Title: Concept drift detection method for noisy big data streams based on least squares line fitting

Authors: Zhihong Qin; Zhanlei Shang; Fuhong Geng

Addresses: Department of Network Security, Henan Police College, Zhengzhou, Henan, China ' Engineering Training Centre, Zhengzhou University of Light Industry, Zhengzhou, Henan, China ' Automation Major of School of Electrical Engineering, Xinjiang University, Wulumuqi, Xinjiang, China

Abstract: In order to improve the accuracy of concept drift detection in big data streams, a noisy big data streams concept drift detection method based on least squares line fitting is proposed.

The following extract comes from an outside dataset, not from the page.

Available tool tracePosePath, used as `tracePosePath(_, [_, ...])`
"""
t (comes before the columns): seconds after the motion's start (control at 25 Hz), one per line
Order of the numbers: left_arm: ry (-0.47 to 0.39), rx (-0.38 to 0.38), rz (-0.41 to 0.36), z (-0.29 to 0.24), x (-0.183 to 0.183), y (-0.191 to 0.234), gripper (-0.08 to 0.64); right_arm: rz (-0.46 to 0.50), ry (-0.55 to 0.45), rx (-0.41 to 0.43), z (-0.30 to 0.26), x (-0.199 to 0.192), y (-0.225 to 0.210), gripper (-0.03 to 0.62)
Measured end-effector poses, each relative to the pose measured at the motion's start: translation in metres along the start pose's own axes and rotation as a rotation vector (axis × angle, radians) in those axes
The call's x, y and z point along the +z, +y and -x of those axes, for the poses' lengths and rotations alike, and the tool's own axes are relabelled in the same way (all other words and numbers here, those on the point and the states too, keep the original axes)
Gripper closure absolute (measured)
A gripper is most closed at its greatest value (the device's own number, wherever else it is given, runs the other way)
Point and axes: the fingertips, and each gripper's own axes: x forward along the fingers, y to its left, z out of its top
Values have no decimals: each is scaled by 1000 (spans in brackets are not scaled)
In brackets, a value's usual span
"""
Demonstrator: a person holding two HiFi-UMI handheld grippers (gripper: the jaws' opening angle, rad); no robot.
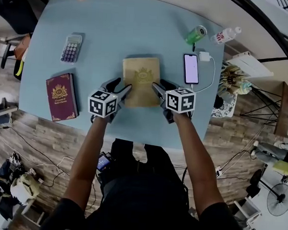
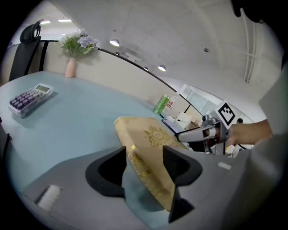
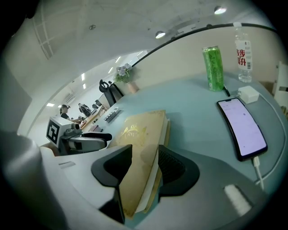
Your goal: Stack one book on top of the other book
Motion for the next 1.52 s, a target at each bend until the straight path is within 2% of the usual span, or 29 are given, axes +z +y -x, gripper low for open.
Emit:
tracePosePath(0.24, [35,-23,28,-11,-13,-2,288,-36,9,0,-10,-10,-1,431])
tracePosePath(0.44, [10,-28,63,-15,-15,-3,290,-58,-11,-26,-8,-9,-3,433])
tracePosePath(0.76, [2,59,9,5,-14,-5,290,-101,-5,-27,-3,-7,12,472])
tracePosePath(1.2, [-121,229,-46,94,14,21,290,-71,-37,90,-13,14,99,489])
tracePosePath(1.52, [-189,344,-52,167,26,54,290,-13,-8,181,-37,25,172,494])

Firstly, the Kalman Filter model is used to identify and remove noise components from the original data stream, and then the wavelet thresholding algorithm is used to filter out the remaining noise. Secondly, by fitting the denoised data stream with a least squares line, linear trend features are extracted to simulate the trend of concept drift. Finally, the Tr-OEM algorithm is used to identify concept drift in big data streams, and an efficient and accurate concept drift detection is achieved through a machine learning model that dynamically adapts to data changes. The experimental results show that the detection accuracy of our method remains between 96.89% and 97.45%, and the maximum average change distance does not exceed 1.

Keywords: least squares linear fitting; noisy big data stream; concept drift detection; Kalman Filtering.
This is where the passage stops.